El estudio se centra en las fibras sobrantes de cultivos masivos como el trigo, el arroz y el maíz. Actualmente, el planeta genera unos 4.400 millones de toneladas de estos desechos vegetales al año. Sin embargo, la gran mayoría termina combustionada en campos a cielo abierto o descompuesta, liberando el CO2 almacenado a la atmósfera en cuestión de meses. Los investigadores proponen romper este ciclo redirigiendo estas fibras hacia la fabricación de aislamientos, tableros y paneles de construcción.
Un sumidero de carbono en las paredes
La novedad de este análisis radica en su enfoque dinámico del ciclo de vida. A diferencia de las mediciones convencionales, que ofrecen una foto fija, este modelo rastrea con precisión cuándo se almacena y cuándo se libera el carbono a lo largo del tiempo. Los resultados sugieren que convertir estos residuos en componentes estructurales de larga duración generaría un «efecto de enfriamiento sostenido» que podría prolongarse durante el próximo siglo.
Bamdad Ayati, miembro del Instituto de Investigación de Sostenibilidad de la universidad londinense y autor principal del estudio, destaca que este cambio de paradigma transforma un problema de gestión de residuos en un recurso climático estratégico. «Si estas fibras se integran en edificios, el carbono que la planta absorbió durante su crecimiento queda atrapado por décadas en lugar de regresar al aire de inmediato», explica el experto.
Hacia una construcción de base biológica
A pesar del enorme potencial, la investigación revela una desconexión crítica entre la disponibilidad de materia prima y su uso actual. Aunque la biomasa agrícola es abundante, solo una fracción mínima se destina a aplicaciones duraderas. Incluso con un crecimiento ambicioso en la producción de aislantes biológicos, apenas se consumiría una pequeña parte del residuo disponible.

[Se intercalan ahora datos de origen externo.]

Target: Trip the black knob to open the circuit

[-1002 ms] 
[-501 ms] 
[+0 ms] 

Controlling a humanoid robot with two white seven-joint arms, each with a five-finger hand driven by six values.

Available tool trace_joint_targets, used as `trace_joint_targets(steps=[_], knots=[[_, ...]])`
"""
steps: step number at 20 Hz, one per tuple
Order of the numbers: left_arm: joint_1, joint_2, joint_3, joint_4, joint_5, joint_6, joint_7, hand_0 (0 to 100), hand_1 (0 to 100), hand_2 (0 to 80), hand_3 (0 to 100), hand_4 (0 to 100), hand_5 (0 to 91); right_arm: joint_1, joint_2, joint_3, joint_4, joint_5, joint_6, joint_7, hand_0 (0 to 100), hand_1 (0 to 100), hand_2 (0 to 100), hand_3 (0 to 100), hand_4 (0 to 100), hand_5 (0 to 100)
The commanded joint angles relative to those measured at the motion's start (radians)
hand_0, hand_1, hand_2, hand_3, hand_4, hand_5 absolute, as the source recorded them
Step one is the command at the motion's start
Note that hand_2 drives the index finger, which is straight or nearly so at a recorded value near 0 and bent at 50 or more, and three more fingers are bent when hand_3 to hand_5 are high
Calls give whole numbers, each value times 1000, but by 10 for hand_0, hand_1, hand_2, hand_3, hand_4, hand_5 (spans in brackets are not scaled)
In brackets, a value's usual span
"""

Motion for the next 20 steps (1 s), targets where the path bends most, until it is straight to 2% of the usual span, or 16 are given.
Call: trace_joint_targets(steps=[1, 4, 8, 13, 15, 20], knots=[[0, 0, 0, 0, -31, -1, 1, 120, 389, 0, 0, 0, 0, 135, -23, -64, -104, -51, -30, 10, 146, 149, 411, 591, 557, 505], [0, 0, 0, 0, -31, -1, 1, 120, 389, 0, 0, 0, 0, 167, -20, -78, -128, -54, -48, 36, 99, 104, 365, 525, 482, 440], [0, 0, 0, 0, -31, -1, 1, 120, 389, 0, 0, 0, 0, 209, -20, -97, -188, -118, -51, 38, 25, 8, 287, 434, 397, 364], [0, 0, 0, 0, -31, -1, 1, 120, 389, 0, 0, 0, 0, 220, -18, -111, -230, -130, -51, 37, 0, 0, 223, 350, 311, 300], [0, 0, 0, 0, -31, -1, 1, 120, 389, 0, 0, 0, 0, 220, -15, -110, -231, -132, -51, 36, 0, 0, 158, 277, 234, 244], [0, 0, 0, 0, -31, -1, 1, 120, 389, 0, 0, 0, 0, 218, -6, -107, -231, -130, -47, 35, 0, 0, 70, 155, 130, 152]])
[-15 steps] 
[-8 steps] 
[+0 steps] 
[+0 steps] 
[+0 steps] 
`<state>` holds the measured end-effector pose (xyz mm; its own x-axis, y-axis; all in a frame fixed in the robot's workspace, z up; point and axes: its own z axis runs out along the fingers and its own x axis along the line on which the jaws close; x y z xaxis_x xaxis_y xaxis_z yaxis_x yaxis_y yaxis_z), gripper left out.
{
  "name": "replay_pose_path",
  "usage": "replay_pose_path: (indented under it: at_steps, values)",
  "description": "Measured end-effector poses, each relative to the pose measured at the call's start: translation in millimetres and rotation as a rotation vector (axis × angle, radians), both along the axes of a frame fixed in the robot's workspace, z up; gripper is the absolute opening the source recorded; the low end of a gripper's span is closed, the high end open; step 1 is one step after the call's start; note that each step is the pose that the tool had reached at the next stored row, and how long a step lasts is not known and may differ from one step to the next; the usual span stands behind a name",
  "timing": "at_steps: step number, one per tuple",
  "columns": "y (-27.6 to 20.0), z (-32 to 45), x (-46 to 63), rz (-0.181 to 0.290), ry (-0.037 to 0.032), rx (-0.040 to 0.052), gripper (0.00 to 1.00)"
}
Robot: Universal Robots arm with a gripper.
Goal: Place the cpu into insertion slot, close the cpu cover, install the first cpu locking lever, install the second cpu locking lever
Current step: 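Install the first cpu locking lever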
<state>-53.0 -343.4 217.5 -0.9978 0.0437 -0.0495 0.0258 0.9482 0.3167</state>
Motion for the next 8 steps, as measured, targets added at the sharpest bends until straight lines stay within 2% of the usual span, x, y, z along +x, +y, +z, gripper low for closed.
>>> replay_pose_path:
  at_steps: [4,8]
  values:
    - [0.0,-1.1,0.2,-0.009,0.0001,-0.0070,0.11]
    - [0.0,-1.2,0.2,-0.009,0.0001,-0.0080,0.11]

Para que el impacto climático sea significativo, los autores sostienen que el sector de la construcción debe escalar estas soluciones más allá de proyectos aislados o nichos de mercado. Si este cambio se combina con la transición a energías renovables, los beneficios ambientales se multiplican, consolidando a los edificios del futuro no solo como lugares habitables, sino como auténticos depósitos de carbono que ayudan a estabilizar el clima del planeta.